"Kamu merasa cantik? bagaimana jika aku merusak wajahmu?" tanya Eudora, bertanya dengan bibirnya yang tersenyum seperti iblis.
Dia akui bersanding dengan para wanita milik Erzan membuatnya merasa tersaingi dan Eudora merasa tak suka dengan itu.
Selamanya dia ingin terlihat yang paling cantik, yang paling sempurna.
Sementara Arra langsung menggelengkan kepalanya kuat. Dia tidak ingin wajahnya kembali rusak. Sudah banyak hal yang dia lalui untuk mendapatkan wajah ini.
Arra terus menggelengkan kepalanya, dia juga coba melawan dengan mendorong tubuh Eudora.

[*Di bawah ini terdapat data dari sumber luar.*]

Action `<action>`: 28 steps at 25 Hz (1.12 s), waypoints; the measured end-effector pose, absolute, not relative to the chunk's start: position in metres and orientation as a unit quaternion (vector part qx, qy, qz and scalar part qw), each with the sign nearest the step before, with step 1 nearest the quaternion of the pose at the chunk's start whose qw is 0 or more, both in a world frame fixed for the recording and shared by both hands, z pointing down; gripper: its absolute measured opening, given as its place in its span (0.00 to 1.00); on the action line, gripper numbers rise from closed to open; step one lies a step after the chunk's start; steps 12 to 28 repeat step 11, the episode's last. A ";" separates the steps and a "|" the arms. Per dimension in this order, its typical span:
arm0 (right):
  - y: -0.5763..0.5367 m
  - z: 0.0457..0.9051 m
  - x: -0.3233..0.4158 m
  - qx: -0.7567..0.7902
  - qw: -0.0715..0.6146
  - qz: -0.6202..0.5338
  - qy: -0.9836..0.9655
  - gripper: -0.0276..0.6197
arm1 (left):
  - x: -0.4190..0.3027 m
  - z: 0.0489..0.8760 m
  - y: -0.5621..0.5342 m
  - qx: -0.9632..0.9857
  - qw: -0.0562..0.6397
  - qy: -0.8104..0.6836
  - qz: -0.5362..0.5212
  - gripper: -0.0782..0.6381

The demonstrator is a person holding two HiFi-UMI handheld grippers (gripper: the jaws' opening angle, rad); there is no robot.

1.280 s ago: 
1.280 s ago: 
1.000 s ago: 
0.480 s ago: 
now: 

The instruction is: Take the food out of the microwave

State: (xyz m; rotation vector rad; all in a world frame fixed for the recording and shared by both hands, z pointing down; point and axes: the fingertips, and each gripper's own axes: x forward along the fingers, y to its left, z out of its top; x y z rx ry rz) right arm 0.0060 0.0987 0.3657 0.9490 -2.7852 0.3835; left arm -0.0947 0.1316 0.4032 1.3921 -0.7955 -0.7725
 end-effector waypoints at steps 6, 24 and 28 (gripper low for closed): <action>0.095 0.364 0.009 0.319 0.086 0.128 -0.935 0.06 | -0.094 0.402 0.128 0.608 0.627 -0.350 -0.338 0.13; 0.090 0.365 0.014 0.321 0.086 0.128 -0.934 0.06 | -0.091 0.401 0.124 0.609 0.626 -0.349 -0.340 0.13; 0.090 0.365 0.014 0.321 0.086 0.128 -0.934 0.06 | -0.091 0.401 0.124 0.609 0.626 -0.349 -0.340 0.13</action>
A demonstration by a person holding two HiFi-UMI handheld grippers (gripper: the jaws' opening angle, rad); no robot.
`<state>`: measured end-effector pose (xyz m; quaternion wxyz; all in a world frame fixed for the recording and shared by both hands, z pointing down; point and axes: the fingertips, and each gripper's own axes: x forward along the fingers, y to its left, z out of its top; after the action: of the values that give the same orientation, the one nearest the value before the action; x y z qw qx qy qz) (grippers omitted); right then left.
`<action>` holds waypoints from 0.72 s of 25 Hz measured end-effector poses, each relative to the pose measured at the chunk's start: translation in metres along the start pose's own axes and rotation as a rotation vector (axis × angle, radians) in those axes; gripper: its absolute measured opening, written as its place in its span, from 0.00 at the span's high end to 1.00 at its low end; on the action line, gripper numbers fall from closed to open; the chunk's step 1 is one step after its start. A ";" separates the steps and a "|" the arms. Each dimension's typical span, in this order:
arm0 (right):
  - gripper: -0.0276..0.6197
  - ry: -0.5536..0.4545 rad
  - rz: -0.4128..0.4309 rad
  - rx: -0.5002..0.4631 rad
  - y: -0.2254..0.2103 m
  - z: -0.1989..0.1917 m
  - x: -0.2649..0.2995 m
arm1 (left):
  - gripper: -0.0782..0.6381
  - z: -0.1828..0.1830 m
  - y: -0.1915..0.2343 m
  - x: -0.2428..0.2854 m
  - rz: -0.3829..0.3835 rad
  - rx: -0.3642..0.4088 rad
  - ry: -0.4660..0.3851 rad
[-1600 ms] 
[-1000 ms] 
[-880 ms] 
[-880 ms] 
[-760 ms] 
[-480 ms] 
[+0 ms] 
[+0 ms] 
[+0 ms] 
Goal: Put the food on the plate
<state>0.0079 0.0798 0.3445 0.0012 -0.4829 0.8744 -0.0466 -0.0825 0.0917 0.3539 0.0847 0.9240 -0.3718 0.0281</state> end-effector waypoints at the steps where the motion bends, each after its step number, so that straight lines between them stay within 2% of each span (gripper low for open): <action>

"Lepaskan aku!" pekik Arra, kedua tangannya berusaha menjangkau kepala Eudora dan menjambak pula rambutnya.
"Argh! wanita sialan! lepaskan bodoh!" pekik Eudora pula. Arra menarik rambutnya kuat sekali.
Mereka terus saling bertengkar, memberi rasa sakit yang setimpal. Sampai akhirnya mereka sama-sama ambruk di atas lantai.
Arra merasakan sakit luar biasa di kepala dan tubuhnya, sesaat dia bahkan abai dengan sekitar.
Namun tidak dengan Eudora. Sakit di tubuhnya tidak lagi dia rasa, kalah oleh benci yang sudah memenuhi hati.
Saat terjatuh Eudora segera bangkit, bergerak cepat mengambil botol parfum yang terjatuh di atas lantai dan memecahkannya di pinggiran meja rias.
Pyar! ujung botol itu berhasil pecah, menyisahkan ujung yang sangat tajam.
Sedangkan Arra yang melihat itu seketika lemas, dia coba berlari namun Eudora menangkapnya dengan cepat, menarik tubuhnya kuat hingga kembali jatuh. Arra menangis, air matanya terus mengalir tanpa permisi.
"Jangan lakukan Eudora, jangan lakukan ini pada ku." Mohon Arra dengan suaranya yang bergetar, dia merangkak mundur coba menghindar.
"Aku sudah peringatkan kamu, aku bisa melakukan lebih!" geram Eudora, hal yang paling membuatnya benci adalah saat Selena menghabiskan malam bersama Erzan.
Hanya membayangkannya saja sudah berhasil membuat dadanya sesak.
Selena tidak akan bisa menjadi artis lagi.
"Jangan lakukan Eudora, aku mohon," ucap Arra lirih.
Tapi mendengar itu bibir Eudora malah tersenyum miring, tanpa banyak kata dan belas kasih, dia langsung menggores wajah Selena.
"Argh!" pekik Arra, dia menyentuh wajahnya yang terluka, darah mulai keluar tanpa jeda.
"Rasakan! seperti itulah rasa sakit yang aku alami!" bentak Eudora.
Dia terus berucap banyak hal, tentang kebenciannya pada Karina, Arra dan kini Selena.
Diantara mereka, dialah yang paling berhak untuk bersanding bersama Erzan.
Saat itu bahkan Eudora mengatakan jika Arra telah mengambil kesempatan yang sudah dibuat nya untuk bersama Erzan. Di malam pesta Harold kingdom, Eudora sudah mencampurkan obat di minuman pria pujaannya.
Tapi malam itu Erzan malah menghabiskan malam bersama Arra. Tiap ingat itu, Eudora benci sekali.
"Harusnya aku yang mengandung anak Erzan! Aku!!"
"Dan kamu dengan lancangnya menjatuhkan diri diatas ranjang Erzan juga! dasar wanita sialan!" Eudora mendorong tubuh Selena hingga terjerembab.
Sementara Arra tak mampu melawan, rasa sakit di wajahnya tak mampu membuatnya melakukan apapun, termasuk sebuah perlawanan.
Bahkan cerita tentang masa lalu itu pun tidak pula ia perhatikan, tentang pesta Harold Kingdom yang telah mengikatnya pada Erzan.
"Kalian bertiga akan bernasib sama." Ancam Eudora lagi. Jiwanya benar-benar sudah tidak tenang.
Puas menyiksa Selena, Eudora pun pergi dari sana. Tidak peduli pada Selena yang terkapar di atas lantai.